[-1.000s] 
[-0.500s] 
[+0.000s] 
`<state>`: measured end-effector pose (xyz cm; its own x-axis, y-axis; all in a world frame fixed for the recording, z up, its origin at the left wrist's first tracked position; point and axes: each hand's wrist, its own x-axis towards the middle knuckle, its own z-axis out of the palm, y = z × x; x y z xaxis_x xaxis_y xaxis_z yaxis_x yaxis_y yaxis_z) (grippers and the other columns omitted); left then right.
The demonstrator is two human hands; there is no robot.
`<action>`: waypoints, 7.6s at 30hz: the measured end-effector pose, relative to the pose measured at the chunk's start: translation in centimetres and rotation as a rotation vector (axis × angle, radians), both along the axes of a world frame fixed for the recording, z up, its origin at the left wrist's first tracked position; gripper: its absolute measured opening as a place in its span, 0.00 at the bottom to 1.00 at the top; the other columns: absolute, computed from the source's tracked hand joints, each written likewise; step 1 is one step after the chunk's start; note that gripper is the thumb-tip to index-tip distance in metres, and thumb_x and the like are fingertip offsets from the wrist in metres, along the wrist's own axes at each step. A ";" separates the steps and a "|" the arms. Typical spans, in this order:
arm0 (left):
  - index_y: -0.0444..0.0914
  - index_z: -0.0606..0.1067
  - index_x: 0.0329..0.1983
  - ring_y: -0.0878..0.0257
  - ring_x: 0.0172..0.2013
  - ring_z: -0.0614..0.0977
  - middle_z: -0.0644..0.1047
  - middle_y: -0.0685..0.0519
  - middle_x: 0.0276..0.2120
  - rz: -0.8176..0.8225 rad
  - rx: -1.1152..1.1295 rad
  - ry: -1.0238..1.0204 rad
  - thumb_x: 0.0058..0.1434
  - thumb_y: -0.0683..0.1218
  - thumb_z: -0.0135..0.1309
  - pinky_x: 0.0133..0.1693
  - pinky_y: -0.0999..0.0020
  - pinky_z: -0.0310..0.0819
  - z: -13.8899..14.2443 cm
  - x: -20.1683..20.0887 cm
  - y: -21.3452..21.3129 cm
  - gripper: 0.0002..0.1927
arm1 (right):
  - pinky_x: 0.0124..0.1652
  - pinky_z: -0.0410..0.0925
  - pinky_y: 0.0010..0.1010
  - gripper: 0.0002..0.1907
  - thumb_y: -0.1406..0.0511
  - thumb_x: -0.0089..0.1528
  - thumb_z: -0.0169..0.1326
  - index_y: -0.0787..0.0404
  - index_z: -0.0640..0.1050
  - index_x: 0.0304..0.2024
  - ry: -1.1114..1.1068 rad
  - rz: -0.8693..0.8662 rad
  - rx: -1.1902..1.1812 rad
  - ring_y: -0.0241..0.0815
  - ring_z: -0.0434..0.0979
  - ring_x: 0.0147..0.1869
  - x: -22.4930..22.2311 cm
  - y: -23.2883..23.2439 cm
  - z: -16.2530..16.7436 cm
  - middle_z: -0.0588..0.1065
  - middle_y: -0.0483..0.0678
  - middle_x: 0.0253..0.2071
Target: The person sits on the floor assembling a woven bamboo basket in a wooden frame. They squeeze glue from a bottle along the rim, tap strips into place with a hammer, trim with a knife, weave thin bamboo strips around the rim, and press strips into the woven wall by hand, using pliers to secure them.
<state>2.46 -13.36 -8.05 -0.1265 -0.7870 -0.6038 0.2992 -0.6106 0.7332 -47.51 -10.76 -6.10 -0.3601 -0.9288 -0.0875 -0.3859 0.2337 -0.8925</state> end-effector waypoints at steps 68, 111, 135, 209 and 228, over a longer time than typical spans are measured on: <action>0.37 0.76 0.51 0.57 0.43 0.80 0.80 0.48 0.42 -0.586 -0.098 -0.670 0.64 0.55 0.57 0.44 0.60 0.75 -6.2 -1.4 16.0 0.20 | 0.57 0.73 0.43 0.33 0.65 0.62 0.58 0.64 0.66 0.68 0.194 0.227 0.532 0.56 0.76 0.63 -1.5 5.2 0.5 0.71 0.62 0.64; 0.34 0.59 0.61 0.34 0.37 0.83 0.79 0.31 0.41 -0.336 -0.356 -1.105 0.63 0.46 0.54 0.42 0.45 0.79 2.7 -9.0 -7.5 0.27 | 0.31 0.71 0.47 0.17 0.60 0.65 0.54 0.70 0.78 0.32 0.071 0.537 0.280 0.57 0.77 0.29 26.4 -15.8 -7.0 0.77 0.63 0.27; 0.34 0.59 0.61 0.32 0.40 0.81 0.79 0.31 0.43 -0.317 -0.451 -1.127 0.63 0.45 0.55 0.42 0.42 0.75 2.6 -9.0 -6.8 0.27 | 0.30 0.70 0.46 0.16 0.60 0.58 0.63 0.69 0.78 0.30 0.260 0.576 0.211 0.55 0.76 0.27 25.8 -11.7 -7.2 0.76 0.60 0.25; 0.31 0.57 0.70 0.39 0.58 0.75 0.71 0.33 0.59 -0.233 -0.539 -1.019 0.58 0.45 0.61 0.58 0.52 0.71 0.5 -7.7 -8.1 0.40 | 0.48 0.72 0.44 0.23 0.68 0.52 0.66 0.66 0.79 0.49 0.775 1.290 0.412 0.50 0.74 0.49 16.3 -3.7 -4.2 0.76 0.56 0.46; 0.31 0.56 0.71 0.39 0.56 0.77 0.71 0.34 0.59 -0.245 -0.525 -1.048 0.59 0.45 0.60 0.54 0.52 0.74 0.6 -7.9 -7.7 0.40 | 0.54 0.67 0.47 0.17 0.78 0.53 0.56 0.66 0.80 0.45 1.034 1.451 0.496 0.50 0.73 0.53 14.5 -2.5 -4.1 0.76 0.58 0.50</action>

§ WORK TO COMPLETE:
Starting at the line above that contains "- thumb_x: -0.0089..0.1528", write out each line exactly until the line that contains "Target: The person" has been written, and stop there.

§ SOLUTION BELOW:
  - thumb_x: -0.0089..0.1528
  - thumb_z: -0.0169..0.1326
  - index_y: -0.0787..0.0404
  - index_z: -0.0640..0.1050
  - index_x: 0.0304..0.2024
  - ry: -1.1114..1.1068 rad
  - rz: -0.8693..0.8662 rad
  - rx: -1.1902..1.1812 rad
  - ring_y: -0.0241..0.0815
  - ring_z: -0.0434..0.0979
  - ring_x: 0.0147..0.1869
  - x: -22.4930..22.2311 cm
  - y: -23.2883..23.2439 cm
  - z: -16.2530..16.7436 cm
  - middle_z: -0.0588..0.1065
  - middle_y: -0.0483..0.0678
  - middle_x: 0.0253..0.2071
Target: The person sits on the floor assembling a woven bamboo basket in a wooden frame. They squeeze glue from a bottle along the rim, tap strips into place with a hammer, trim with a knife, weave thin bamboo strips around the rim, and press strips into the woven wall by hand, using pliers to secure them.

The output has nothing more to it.